Action item —
Could you please count how many lines in the data below hold the string "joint"? Reply with only the number.

##############################

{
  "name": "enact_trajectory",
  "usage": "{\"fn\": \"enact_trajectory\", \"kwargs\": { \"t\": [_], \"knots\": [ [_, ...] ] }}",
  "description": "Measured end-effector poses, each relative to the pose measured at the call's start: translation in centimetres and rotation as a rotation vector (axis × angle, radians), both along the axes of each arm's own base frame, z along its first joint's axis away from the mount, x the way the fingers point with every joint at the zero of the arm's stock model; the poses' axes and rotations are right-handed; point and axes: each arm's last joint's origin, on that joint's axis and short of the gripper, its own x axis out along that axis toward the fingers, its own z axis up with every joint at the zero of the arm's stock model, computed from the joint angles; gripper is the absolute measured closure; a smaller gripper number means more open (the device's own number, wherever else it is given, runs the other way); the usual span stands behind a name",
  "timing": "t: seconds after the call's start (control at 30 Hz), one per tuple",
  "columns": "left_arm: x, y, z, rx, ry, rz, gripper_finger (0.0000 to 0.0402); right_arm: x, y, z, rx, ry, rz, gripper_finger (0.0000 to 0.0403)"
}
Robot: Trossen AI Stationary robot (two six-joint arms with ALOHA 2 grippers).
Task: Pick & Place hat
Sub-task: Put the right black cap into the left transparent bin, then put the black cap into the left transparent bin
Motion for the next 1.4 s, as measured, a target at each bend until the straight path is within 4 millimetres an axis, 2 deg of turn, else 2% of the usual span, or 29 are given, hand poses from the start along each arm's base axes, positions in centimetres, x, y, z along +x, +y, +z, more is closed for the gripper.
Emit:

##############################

Response area —
2